Не тревожь моё небо | страница 12
Какое-то время я бесцельно брожу вдоль забора, надеясь найти небольшую лазейку, с помощью которой я смогу улизнуть с территории школы, но, увы, забор находится в идеальном состоянии. Когда я уже собираюсь вернуться обратно, то недалеко от себя замечаю старое деревянное сооружение, которое явно давно забросили и забыли. Стенки здания, которое сильно напоминает разваливающийся сарай, покрыты полопавшейся в некоторых местах тиоциановой краской, а развалившаяся прогнившая деревянная дверь находится под заржавевшим замком, который не трогали, наверное, уже несколько лет. Я подхожу ближе и присаживаюсь на хилую лавочку, которая выглядит не лучше, а на моих губах на секунду растягивается едва заметная улыбка. Я чувствую себя этим сараем. Может я и нахожусь в элитной школе, но от себя не убежать. Не люблю, когда в голову приходят столь пессимистичные мысли, но не могу с этим ничего поделать, ибо это правда. Ещё семь лет назад я жила со своей бабушкой по маминой линии в небольшом городке. Конечно, тогда меня не окружала прислуга, и все мои капризные прихоти не выполнялись по щелчку пальцев, как сейчас, ведь жила тогда я за чертой бедности. Однако с тем временем связаны мои самые душевные и трепетные воспоминания. Разумеется, как бы я не превозносила своё детство, я не смогу сказать, что никогда не стыдилась своей нищеты и не желала никаких благ в виде дорогих побрякушек. Но я, в конце концов, была на своём привычном месте. По сей день я, так и не свыкшись с окружающей меня роскошью, чувствую, что жизнь, которую я получила после смерти бабушки взамен, мне не подходит. Когда её не стало, органы опеки долгое время не знали, куда меня деть. Выбор у них был весьма скудным, так как дальних родственников, которым можно было меня доверить, элементарно не было. Кто-то сильно выпивал, у кого-то были проблемы с законом, а у других и без меня детей в семье было предостаточно. Поэтому меня в конечном итоге отправили в детский дом, где я провела около четырёх удручающих и страшных месяцев. А после меня удочерил неизвестно откуда взявшийся Ричард Джонсон, который только развёлся со своей женой и остался с одиннадцатилетним сыном.

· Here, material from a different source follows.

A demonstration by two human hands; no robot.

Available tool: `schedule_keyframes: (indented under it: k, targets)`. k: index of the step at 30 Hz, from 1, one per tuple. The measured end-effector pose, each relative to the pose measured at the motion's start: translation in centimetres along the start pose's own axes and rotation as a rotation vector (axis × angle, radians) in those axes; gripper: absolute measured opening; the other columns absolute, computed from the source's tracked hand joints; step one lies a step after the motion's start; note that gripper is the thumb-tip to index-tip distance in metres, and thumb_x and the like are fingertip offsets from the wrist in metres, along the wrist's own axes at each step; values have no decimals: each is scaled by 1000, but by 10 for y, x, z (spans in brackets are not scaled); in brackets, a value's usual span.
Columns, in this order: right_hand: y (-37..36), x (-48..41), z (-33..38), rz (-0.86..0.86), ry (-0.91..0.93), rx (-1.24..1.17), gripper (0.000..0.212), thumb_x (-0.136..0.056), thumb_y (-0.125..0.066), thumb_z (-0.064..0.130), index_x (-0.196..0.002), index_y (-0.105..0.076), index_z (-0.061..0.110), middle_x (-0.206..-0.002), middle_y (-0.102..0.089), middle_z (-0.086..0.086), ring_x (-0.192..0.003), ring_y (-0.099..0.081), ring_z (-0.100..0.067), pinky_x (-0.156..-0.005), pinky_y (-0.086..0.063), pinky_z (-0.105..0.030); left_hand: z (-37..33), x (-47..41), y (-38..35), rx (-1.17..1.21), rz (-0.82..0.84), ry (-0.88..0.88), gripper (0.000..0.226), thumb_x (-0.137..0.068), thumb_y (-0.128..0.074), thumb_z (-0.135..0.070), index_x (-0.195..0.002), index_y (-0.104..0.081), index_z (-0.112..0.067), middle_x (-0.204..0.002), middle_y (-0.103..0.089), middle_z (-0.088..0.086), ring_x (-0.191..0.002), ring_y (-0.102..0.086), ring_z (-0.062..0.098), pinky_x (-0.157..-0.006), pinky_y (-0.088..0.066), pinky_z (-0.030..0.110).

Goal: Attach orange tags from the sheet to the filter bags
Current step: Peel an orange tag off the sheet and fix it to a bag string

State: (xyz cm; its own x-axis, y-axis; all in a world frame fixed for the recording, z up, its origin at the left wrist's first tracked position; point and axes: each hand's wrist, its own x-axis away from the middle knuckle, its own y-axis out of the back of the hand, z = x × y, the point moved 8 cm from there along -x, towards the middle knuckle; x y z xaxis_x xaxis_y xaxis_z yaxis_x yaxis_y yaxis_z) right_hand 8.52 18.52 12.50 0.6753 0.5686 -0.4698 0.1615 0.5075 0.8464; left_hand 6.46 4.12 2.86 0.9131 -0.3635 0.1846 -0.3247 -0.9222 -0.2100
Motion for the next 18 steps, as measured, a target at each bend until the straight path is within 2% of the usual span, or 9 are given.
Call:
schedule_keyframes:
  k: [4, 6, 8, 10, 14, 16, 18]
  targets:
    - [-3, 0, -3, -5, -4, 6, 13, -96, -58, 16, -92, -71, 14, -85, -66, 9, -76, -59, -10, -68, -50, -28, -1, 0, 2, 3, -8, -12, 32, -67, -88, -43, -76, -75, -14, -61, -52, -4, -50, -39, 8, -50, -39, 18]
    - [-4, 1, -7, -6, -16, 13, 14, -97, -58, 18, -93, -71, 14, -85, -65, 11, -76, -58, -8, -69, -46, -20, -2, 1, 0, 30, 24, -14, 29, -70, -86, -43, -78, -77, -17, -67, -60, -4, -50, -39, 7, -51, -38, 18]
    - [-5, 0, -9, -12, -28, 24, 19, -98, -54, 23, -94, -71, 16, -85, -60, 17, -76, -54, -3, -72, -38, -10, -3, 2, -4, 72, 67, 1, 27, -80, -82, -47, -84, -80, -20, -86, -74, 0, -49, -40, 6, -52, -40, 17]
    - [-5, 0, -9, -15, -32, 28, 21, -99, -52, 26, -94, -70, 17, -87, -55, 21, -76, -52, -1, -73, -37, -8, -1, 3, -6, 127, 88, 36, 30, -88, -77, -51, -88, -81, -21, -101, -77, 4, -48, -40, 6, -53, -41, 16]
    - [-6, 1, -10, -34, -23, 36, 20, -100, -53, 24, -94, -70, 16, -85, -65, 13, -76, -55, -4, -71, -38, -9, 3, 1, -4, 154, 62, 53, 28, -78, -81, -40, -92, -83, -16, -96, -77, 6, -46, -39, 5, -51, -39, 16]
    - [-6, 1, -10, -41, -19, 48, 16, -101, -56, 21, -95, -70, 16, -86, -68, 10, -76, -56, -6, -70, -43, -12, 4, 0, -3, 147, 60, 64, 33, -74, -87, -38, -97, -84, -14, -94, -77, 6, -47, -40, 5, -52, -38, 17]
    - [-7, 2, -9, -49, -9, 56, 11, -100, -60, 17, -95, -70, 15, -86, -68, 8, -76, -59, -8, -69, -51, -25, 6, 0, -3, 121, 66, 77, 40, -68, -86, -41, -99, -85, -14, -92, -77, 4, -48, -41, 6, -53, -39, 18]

«Красивый цвет получился», — проносится у меня в голове, когда я смотрю на выцветшую от палящего солнца краску. Я с детства имею талант к рисованию, а благодаря тому, что у семьи, с которой я живу, много денег, я могу попросить купить мне не самую дешёвую акварель, которую только можно найти в магазине канцтоваров, а дорогую гуашь и масляные краски. И рисую я теперь не на обычных листках бумаги, а на холстах. В новом особняке Ричард выделил мне целую комнату под мастерскую, в которой я могу рисовать. Но недолго я любуюсь цветом краски, потому как на глаза попадается чертовски интересная выцарапанная надпись на стене. А затем ещё одна, и ещё. Многие из них нельзя прочесть, потому что они слишком старые, а некоторые буквы с трудом удаётся распознать из-за особенности почерка. Но с боку от меня красуется свежая разборчивая надпись: «БОННИ ШЛЮХА». Все надписи идентичны друг другу, меняется лишь почерк и имя девушки. Я недовольно хмурю брови. Что это за место вообще такое? Я надеялась, что сюда никто из школьников не забредает, но в который раз за этот день меня ждёт полное разочарование.